On Sat, Nov 11, 2023 at 4:00 PM Lari Hotari <l...@hotari.net> wrote:

> Hi Girish,
>
> replies inline.
>
> > Hello Lari, replies inline. It's festive season here so I might be late
> in
> > the next reply.
>
> I'll have limited availability next week so possibly not replying
> until the following week. We have the next Pulsar community meeting on
> November 23rd, so let's wrap up all of this preparation by then.
>

Sounds good.


>
> > > How would the rate limiter know if 5MB traffic is degraded traffic
> > > which would need to be allowed to burst?
> > >
> >
> > That's not what I was implying. I was trying to question the need for
> > 1800MB worth of capacity. I am assuming this is to allow a 2 minute burst
> > of 15MBps? But isn't this bucket only taking are of the delta beyond
> 10MBps?
> > Moreover, once 2 minutes are elapsed, which bucket is ensuring that the
> > rate is only allowed to go upto 10MBps?
>
> I guess there are multiple ways to model things. I was thinking of a
> model where the first bucket (and the "filling bucket" to add "earned"
> tokens with some interval) handles all logic related to the average
> rate limiting of 10MBps, including the bursting capacity which a token
> bucket inherently has. As we know, the token bucket doesn't have a
> rate limit when there are available tokens in the bucket. That's the
>

Actually, the capacity is meant to simulate that particular rate limit. if
we have 2 buckets anyways, the one managing the fixed rate limit part
shouldn't generally have a capacity more than the fixed rate, right?
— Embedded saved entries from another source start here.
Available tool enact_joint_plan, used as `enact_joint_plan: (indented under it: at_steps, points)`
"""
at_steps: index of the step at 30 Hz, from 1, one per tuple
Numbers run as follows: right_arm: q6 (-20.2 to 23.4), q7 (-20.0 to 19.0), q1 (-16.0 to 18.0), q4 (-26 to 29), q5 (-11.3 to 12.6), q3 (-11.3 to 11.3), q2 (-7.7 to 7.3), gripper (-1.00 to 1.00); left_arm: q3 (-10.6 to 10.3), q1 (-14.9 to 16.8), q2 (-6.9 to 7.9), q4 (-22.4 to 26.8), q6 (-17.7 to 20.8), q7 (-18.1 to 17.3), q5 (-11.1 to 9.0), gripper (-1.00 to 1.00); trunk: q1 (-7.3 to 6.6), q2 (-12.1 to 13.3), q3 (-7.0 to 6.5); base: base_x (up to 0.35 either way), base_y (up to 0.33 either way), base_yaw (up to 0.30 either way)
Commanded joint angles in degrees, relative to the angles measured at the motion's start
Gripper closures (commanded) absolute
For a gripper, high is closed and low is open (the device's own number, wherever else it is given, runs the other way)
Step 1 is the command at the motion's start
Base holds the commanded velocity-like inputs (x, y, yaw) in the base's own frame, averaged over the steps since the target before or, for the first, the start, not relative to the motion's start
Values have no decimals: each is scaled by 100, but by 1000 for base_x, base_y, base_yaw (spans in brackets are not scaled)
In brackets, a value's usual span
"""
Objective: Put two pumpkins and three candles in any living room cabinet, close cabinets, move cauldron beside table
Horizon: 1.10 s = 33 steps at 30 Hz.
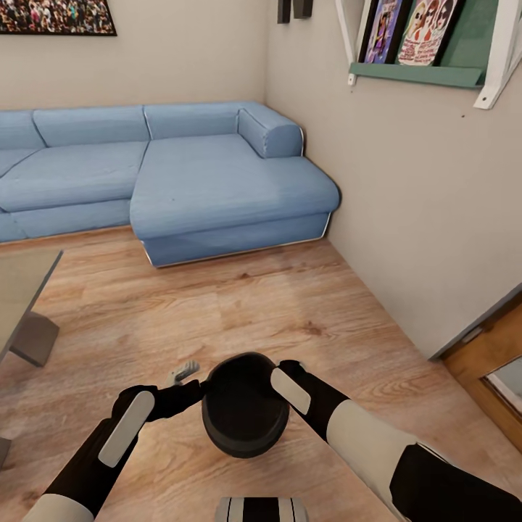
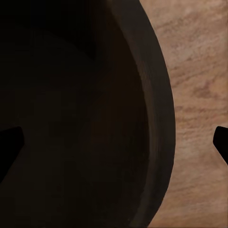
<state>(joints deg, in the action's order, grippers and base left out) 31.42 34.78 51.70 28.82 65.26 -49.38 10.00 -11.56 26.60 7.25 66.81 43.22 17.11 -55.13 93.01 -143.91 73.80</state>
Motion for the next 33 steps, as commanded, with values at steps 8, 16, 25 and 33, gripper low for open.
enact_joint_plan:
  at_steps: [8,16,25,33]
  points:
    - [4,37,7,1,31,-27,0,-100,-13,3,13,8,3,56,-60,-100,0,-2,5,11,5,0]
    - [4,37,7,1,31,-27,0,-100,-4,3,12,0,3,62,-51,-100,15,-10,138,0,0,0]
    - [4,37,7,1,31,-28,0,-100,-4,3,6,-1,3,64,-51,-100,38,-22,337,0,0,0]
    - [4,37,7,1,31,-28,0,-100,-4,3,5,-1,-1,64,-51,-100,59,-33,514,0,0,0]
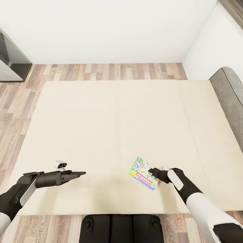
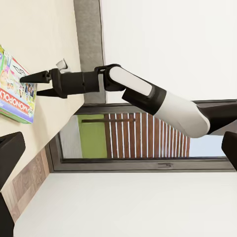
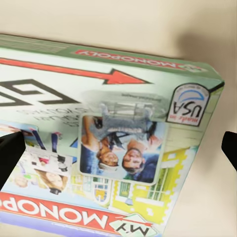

> reason why there's the separate independent bucket with a relatively
> short token capacity to enforce the maximum rate limit of 15MBps.
> There needs to be tokens in both bucket for traffic to flow freely.
> It's like an AND and not an OR (in literature there are also examples
> of this where tokens are taken from another bucket when the main one
> runs out).
>

I think it can be done, especially with that one thing you mentioned about
holding off filling the second bucket for 10 minutes.. but it does become
quite complicated in terms of managing the flow of the tokens.. because
while we only fill the second bucket once every 10 minutes, after the 10th
minute, it needs to be filled continuously for a while (the duration we
want to support the bursting for).. and the capacity of this second bucket
also is governed by and exactly matches the burst value.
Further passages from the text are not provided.